According to Guatemala, an arbitral tribunal is not an administrative review body meant to ensure compliance with each and every rule or regulation set down by domestic law. Mere domestic regulatory disputes fall under the jurisdiction of domestic courts, and an investment treaty claim involves something more than a domestic law disagreement. In addition, if the dispute brought before an investment tribunal concerns a disagreement between an investor with the actions of an administrative body that has already been the subject of a final decision by the local judicial authorities, the only available claim that may be brought to the international tribunal is a claim for denial of justice. Guatemala argues that its position is supported by the awards rendered in ADF v. United States,125 S.D. Myers v. Canada,126 Generation Ukraine v. Ukraine,127 Saluka v. Czech Republic128 and Azinian v.
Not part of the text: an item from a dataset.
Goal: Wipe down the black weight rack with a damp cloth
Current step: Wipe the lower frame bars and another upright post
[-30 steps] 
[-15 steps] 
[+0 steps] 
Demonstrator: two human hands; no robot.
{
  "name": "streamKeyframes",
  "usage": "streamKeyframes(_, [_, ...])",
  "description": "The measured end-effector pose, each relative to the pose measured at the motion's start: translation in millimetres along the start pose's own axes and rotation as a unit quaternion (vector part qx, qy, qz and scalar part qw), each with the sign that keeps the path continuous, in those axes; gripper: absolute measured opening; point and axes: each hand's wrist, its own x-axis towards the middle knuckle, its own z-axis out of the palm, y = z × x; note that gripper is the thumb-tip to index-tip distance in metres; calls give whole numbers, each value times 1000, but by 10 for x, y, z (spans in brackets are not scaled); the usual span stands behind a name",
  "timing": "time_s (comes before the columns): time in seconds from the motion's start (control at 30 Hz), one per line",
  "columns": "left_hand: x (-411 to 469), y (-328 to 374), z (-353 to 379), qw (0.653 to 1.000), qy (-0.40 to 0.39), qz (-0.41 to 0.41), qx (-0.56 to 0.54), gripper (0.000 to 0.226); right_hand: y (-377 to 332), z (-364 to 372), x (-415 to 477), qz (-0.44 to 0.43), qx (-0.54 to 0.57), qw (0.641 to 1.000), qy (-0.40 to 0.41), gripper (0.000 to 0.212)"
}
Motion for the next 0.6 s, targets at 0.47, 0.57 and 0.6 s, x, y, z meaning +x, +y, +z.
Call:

Mexico129 Considering that no claim for denial of justice had been brought by TECO, Guatemala argues that the Tribunal should have found that it lacked jurisdiction.130

1.7.2 TECO ’s Position

206.

On a preliminary note, TECO takes issue with Guatemala’s suggestion that an ad hoc committee is required to scrutinize a tribunal’s decision on jurisdiction more closely than a tribunal’s other decisions. TECO argues that the language of Article 52(1)(b) of the ICSID Convention does not provide for a heightened level of scrutiny or for a wider latitude to annul awards in respect of matters of jurisdiction, and does not dispense with the requirement that an excess of powers must be manifest in order to warrant annulment. TECO argues that the decisions rendered in Azurix v. Argentina,131 SGS v. Paraguay,132 Lucchetti v. Peru, MCI v. Ecuador, Soufraki v. U.A.E. and Alapli v. Turkey, as well as ICSID’s Background Paper on Annulment133 confirm that decisions on jurisdiction do not call for greater scrutiny than other decisions and do not dispense with the requirement that the excess of powers be manifest. TECO adds that the decisions cited by Guatemala in support of its position do not in fact support its arguments. With respect to the secondary sources referred to by Guatemala, TECO submits that they are contradicted by numerous annulment decisions which found otherwise.134

207.
In the case before the Committee, TECO considers that Guatemala’s criticisms of the Tribunal’s decision on jurisdiction are not justified.
208.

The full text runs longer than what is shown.